Ingo Hertrich & Hermann Ackermann
Department of Neurology, University of Tübingen, Germany

A vowel synthesis algorithm was developed resembling parallel formant synthesizers. However, formants are computed as amplitude- and phase-modulated sinusoids instead of being represented by recursive filters or resonators. The fundamental frequency is imposed on the signal in the following way: Each pitch period starts with a short initial rise of a duration of pi/2 of the first formant frequency; at the end of this ramp phase all formants start as sinusoids at pre-defined phase angles and amplitudes, and successively undergo linear attenuation toward zero amplitude at the end of each pitch period.
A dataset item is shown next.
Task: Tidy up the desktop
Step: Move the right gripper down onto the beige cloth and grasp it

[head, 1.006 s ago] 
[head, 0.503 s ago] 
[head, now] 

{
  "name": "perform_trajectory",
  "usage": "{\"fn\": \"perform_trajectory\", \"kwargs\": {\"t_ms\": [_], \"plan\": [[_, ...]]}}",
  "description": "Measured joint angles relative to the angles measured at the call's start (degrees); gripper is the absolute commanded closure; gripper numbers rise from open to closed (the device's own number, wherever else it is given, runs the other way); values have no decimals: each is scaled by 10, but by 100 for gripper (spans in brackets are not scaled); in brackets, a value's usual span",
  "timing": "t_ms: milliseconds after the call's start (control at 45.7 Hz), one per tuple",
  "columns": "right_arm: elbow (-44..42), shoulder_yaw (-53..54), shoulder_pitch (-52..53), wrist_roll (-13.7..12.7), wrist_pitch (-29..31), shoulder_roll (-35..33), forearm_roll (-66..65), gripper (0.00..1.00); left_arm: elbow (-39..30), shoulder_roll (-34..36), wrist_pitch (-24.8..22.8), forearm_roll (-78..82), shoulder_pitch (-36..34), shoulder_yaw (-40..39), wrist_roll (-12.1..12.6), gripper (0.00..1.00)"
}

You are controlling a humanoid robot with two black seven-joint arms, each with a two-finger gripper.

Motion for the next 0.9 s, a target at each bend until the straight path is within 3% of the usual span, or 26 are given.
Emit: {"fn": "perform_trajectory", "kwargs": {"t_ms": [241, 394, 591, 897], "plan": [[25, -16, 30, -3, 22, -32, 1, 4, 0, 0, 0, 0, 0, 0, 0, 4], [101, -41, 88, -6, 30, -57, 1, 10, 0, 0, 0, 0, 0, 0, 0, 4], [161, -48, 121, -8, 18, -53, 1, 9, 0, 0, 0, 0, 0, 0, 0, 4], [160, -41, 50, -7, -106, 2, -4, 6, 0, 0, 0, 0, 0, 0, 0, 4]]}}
Adjacent pitch periods, thus, do not influence each other. In principle, the signals produced by this algorithm resemble the output of parallel formant synthesizers (eg., Klatt, D.H., J. Acoust. Soc. Am. 67, 971-995, 1980). However, by incremental sample-by-sample computation of the formants' phase angles, formant frequencies are allowed to continuously change within single pitch periods. This algorithm produces vowels as well as formant transitions signalling stop consonant-vowel syllables such as /ba/, exhibiting a homogeneous, stereotypic voice quality. Because of its additive procedure, this method might allow for the implementation of a variety of further acoustic aspects of the human speaking voice in a well-controlled manner.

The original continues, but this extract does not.